YOUR ASSIGNMENT :: Only one stretch of the data is wanted: the line containing "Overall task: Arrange", the line containing "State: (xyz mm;", and every line between them, copied exactly.

BEGIN

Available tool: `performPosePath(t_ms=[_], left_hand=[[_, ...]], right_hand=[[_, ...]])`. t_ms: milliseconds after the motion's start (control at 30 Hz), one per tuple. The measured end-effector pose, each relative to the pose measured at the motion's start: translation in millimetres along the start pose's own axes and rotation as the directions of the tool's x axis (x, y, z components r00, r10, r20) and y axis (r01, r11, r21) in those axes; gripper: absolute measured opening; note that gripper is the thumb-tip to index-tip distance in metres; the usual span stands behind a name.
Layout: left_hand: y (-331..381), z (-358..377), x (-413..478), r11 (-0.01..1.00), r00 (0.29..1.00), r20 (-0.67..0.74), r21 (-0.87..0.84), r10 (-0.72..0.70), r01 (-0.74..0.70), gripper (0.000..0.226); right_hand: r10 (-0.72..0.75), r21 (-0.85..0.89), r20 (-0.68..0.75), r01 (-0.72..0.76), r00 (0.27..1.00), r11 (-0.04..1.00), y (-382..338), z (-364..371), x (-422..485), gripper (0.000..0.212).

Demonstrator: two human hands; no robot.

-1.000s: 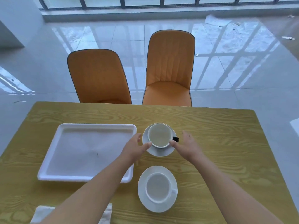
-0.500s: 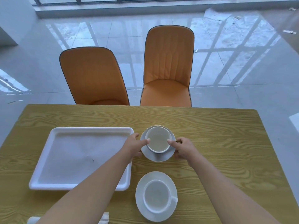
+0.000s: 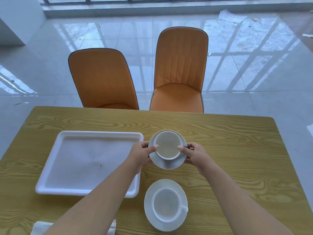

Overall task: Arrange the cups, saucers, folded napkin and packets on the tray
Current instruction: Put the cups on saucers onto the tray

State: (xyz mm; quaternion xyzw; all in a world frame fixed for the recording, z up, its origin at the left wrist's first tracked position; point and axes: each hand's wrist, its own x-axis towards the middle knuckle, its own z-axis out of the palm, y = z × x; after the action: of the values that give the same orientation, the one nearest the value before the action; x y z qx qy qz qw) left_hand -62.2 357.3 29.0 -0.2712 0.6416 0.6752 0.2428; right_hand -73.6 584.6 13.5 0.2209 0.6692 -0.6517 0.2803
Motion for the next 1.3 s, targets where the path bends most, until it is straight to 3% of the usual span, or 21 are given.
performPosePath(t_ms=[367, 967, 1300], left_hand=[[10.1, -71.5, -57.5, 0.991, 0.993, -0.046, -0.065, 0.112, -0.115, 0.035], [-7.4, -316.6, -65.6, 0.995, 0.994, -0.084, -0.072, 0.068, -0.074, 0.037], [-17.5, -367.6, -23.2, 0.998, 0.971, -0.237, -0.040, 0.036, -0.046, 0.066]], right_hand=[[-0.083, -0.010, 0.063, 0.083, 0.995, 0.996, -23.3, 67.8, -40.5, 0.038], [0.022, 0.068, 0.058, -0.026, 0.998, 0.997, -11.8, 320.6, -39.4, 0.029], [0.086, 0.050, 0.026, -0.087, 0.996, 0.995, -8.2, 385.3, 2.7, 0.034]])
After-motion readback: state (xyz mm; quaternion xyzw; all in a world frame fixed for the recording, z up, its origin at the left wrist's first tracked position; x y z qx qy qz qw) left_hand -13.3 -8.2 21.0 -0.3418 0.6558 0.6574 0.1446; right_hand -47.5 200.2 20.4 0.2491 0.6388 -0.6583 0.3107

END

YOUR SOLUTION ::
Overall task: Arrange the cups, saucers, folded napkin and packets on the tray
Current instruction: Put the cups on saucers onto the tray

State: (xyz mm; quaternion xyzw; all in a world frame fixed for the recording, z up, its origin at the left wrist's first tracked position; point and axes: each hand's wrist, its own x-axis towards the middle knuckle, its own z-axis out of the palm, y = z × x; after the action: of the values that give the same orientation, the one nearest the value before the action; x y z qx qy qz qw) left_hand -62.2 357.3 29.0 -0.2712 0.6416 0.6752 0.2428; right_hand -73.6 584.6 13.5 0.2209 0.6692 -0.6517 0.2803

No more output is needed here.